Datadog Remedies. In the event Datadog reasonably believes a violation of Section 6.2 has occurred, in addition to any other remedies available at law or in equity (including termination pursuant to Section 14.2), Datadog will have the right to investigate the suspected violation and suspend any individually identified Authorized User(s) who are suspected of the violation from accessing the Services for so long as is reasonably necessary to address the potential violation. Datadog will notify Customer in writing of any such suspension (each, a “Suspension Notice”) and work with Customer in good faith to resolve the potential violation. Such Suspension Notice will be provided in advance, unless Datadog reasonably believes the suspected violation creates an urgent or emergency situation where a failure to take immediate action may put Datadog, Customer, or other Datadog customers at risk of imminent harm. For clarity, Datadog reserves the right, but does not assume any obligation to Customer (except with respect to the Suspension Notice), to take any of the actions described in this Section 6.3.

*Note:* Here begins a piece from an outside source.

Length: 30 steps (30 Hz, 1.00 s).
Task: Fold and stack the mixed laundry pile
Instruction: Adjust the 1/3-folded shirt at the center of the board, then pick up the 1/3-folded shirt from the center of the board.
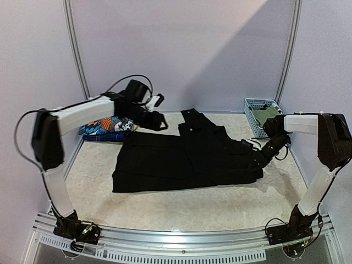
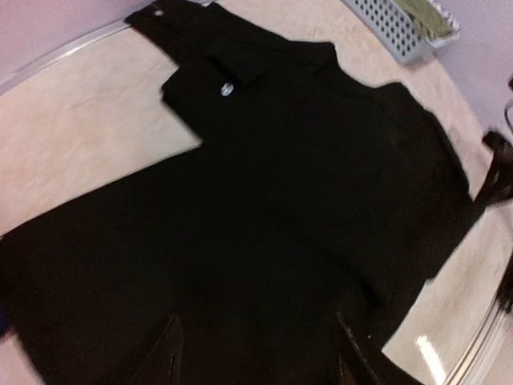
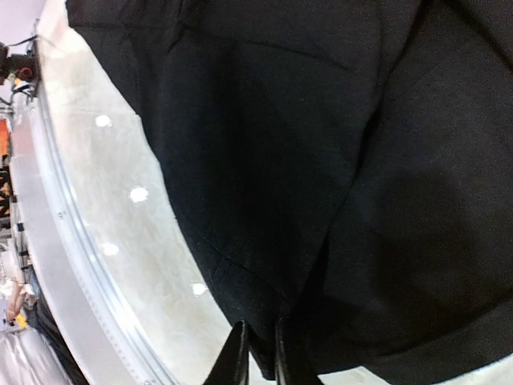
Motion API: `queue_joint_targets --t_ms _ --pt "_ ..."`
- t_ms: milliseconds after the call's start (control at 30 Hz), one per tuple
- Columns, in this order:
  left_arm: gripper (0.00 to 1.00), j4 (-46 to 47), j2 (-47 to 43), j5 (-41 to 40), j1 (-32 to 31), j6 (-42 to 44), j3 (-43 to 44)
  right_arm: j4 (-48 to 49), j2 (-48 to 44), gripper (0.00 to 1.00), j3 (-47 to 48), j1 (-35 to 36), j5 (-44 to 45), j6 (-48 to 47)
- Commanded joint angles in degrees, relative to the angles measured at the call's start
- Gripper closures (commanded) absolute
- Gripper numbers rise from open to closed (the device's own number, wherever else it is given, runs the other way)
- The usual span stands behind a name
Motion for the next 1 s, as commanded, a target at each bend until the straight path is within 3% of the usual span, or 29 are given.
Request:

Compliance with Applicable Laws
Each Party agrees to comply with all Applicable Laws with respect to its performance of its obligations and exercise of its rights under this Agreement. Without limiting the foregoing:
Anti-Bribery and Anti-Corruption. Each Party shall comply with Applicable Laws concerning anti-bribery and anti-corruption, which may include the U.S. Foreign Corrupt Practices Act of 1977 and the UK Bribery Act 2010. As of the Effective Date and the date of each Order, each Party represents that it has neither received nor been offered any illegal or improper bribe, kickback, payment, gift or thing of value from any employee, agent or representative of the other Party or its Affiliates in connection with this Agreement. Each Party agrees to promptly notify the other Party if it learns of any violation of the foregoing. This representation is not intended to include customary and reasonable gifts and entertainment provided in the ordinary course of business, to the extent such gifts and entertainment are permitted by Applicable Law.
Export Controls and Economic Sanctions.
- (a) Export. United States export license information for the Services is available at https://www.datadoghq.com/legal/export-control-information/. Each Party shall comply with the U.S. Export Administration Regulations, the International Traffic in Arms Regulations, the sanctions regulations administered by the Office of Foreign Assets Control, and any other applicable export laws, restrictions, and regulations (“Export Controls”) to ensure that no software, Services or technology or technical data related thereto in its custody or control are (a) exported, re-exported, or transferred in-country directly or indirectly in violation of Export Controls or (b) used by any person and/or for any purposes prohibited by Export Controls. Customer agrees not to include any technology or technical data (with the exception of technology designated EAR99 on the Commerce Control List of the Export Administration Regulations) subject to Export Control restrictions in the Customer Data. Compliance with this Section 7.2(a) may require a Party to obtain one or more export licenses or other required approvals depending on factors such as the destination, end-users, and end-uses.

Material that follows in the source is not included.